Genomic DNA of ‘Greensis’ and ‘Whasan’ was isolated from young leaves using the DNeasy Plant Mini Kit (Qiagen, Hilden, Germany) according to the manufacturer’s instructions. DNA libraries with approximately 550 bp of short inserts were constructed using the Truseq DNA PCR-Free kit (Illumina, San Diego, CA, USA) and sequenced with paired-ends using the Illumina Hiseq 2500 platform. Base calling of 101 bp at each end was performed using CASAVA v1.8.2 and the reads were trimmed using SolexQA [31] and Cutadapt [32]. The genome assembly data of P. bretschneideri cv. Dangshansuli v1.1 [33] were used as a reference for the alignment of the trimmed reads. The Burrows-Wheeler Aligner was employed to align the reads [34] using the default option. BAM files were produced using SAMtools [35] and Picard (http://broadinstitute.github.io/picard, Accessed 16 October 2017) [36] to remove PCR duplicates.
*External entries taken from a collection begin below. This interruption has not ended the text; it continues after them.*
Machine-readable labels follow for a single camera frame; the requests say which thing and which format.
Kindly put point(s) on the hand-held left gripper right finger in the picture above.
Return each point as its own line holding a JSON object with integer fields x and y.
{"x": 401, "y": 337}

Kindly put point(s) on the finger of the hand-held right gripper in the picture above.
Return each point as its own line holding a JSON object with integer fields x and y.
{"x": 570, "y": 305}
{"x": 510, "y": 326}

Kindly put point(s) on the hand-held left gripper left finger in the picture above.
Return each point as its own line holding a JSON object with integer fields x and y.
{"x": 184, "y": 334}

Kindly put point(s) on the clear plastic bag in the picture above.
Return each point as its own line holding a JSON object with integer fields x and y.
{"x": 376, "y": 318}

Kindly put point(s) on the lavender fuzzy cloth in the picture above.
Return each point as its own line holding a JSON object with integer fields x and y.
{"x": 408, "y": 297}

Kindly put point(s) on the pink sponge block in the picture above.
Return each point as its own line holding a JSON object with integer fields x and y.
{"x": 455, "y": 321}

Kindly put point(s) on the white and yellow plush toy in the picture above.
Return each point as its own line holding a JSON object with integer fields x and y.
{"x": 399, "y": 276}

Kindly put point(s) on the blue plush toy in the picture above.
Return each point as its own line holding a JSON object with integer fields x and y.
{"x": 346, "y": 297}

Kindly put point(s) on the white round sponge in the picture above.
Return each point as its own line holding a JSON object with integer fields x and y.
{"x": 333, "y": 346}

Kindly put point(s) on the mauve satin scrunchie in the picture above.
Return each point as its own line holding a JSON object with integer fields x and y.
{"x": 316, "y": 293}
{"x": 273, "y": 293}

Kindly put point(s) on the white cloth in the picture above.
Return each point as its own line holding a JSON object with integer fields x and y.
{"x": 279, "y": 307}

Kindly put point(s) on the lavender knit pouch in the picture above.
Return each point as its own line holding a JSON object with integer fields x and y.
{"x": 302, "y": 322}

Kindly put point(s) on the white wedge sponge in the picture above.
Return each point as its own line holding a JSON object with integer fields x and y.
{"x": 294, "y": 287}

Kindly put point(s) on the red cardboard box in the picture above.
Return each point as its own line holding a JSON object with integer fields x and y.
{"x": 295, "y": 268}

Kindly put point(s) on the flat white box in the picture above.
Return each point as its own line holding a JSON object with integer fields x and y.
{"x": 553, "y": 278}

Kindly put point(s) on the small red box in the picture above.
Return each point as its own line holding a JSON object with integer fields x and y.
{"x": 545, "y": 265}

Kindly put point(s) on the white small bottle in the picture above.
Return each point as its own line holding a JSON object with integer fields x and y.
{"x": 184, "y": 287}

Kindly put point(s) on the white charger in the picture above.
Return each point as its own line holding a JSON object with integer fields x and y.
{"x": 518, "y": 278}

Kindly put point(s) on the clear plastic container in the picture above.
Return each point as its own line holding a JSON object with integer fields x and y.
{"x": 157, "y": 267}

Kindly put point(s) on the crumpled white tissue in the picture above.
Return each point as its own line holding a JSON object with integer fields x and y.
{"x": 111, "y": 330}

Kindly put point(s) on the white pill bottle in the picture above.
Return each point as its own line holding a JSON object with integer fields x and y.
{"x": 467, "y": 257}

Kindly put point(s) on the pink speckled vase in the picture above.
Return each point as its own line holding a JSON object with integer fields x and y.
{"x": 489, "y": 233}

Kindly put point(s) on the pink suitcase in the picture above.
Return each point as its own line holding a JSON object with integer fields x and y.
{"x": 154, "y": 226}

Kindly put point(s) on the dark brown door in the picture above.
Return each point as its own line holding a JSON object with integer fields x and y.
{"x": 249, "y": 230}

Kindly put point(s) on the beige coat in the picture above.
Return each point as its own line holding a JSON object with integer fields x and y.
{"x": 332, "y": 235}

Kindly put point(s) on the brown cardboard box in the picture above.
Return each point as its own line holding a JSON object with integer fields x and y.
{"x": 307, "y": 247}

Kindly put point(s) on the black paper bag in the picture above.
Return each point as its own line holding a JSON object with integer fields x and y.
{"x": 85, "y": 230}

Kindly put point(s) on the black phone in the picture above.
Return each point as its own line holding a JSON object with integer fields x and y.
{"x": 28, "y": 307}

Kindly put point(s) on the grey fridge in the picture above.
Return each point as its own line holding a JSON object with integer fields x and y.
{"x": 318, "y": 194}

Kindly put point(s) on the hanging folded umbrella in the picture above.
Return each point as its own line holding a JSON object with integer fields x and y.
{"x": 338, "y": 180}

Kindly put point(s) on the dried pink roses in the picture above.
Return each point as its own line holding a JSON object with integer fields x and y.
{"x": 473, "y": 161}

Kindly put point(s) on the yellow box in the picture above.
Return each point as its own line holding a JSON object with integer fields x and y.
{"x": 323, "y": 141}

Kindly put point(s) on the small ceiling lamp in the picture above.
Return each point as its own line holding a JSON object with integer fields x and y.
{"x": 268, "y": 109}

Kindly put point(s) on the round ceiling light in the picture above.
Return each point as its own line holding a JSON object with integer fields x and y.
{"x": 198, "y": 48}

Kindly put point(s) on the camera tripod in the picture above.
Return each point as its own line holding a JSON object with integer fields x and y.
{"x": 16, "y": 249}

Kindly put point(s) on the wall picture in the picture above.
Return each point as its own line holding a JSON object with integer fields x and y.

The BAM files were loaded into the Integrative Genomics Viewer (IGV, [37]) to detect sequence variations between ‘Greensis’ and ‘Whasan’.

Sequences of InDels, which existed in ‘Greensis’ and ‘Whasan’ genomes, were extracted in IGV, and homology with public genes was analyzed using the blastn function in the National Center for Biotechnology Information (NCBI).